After the war, the U.S. used methamphetamine to treat mental health issues like depression, and it was also valued as a weight loss drug. Other, non-medical uses quickly became popular, including those who used the drug to stay awake while driving long distances, students who used it to study long into the night, and athletes who used it to improve their strength and endurance.
The government soon became concerned about methamphetamine and amphetamine abuse in the United States, and the substances were made illegal in 1971. However, the drug continued to be manufactured and trafficked from Mexico and areas of the United States, and over the years its composition has changed, and it has become a more potent drug. In the 1990s, meth was largely produced by gangs and Mexican drug lords who manufactured it in large super labs.
Today, meth is also commonly produced in home labs – clandestine operations that make use of over-the-counter cold medications and basic knowledge found on the Internet. These labs often support the meth addict’s habit by allowing them to produce their product right at home, and by providing income through its sale to dealers or other addicts.

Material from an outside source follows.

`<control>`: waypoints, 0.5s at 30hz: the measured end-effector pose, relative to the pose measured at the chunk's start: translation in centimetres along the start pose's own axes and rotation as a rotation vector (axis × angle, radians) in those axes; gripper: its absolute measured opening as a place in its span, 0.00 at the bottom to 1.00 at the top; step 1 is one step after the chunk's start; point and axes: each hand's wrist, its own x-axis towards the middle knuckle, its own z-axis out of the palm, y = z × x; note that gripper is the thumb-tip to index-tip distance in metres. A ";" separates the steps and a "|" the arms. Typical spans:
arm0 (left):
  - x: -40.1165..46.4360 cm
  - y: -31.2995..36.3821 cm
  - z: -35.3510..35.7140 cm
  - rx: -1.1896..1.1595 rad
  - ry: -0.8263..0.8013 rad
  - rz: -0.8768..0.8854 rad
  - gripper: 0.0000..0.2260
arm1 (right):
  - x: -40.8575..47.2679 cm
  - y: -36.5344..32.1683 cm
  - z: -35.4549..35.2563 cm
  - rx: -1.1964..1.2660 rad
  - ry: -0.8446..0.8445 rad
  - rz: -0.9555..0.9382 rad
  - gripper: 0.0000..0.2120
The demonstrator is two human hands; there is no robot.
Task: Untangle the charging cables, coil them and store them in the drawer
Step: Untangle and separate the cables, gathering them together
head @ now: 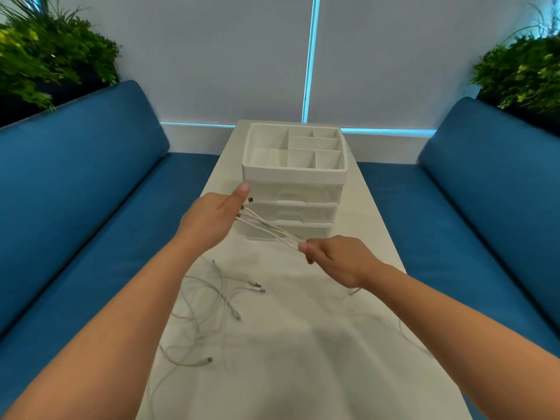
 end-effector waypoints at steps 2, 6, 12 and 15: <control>0.0 -0.4 -0.4 0.072 0.061 0.003 0.30 | -0.7 0.3 -0.2 0.426 -0.168 0.022 0.24; -0.1 0.1 -1.7 0.191 0.144 0.031 0.29 | -1.8 1.5 -0.6 0.728 -0.365 -0.055 0.17; 0.0 1.8 -2.2 0.271 0.193 0.074 0.30 | -1.4 1.7 1.2 0.619 0.056 -0.063 0.14; 0.0 2.2 -2.6 0.254 0.223 0.111 0.30 | -1.3 2.3 2.1 0.691 0.077 -0.047 0.14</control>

Effects of Methamphetamine
Meth is an addictive substance, and even after one use, an individual can begin to feel cravings for more. Meth increases the dopamine in the user’s brain, which is part of the reward center responsible for movement, pleasure, and rewarding behaviors. A meth high usually lasts from 8 to 16 hours, but the drug can remain in the system for up to 72 hours. Because the meth high causes such a pleasing feeling and because when the drug wears off it leads to a low, users immediately want to get high again and again. Taking meth in repeated doses like this is called a binge and crash pattern, sometimes causing the person to take the drug every few hours in order to maintain the high.
Dangers of Meth Use
Someone who takes meth will immediately begin to feel a rush of energy and a sense of happiness and well-being. The individual will feel strong and confident, but over time these good feelings can turn into paranoia, hallucinations, and aggression. The high of meth abuse begins quickly, but it also ends rather quickly, leaving the user wanting more.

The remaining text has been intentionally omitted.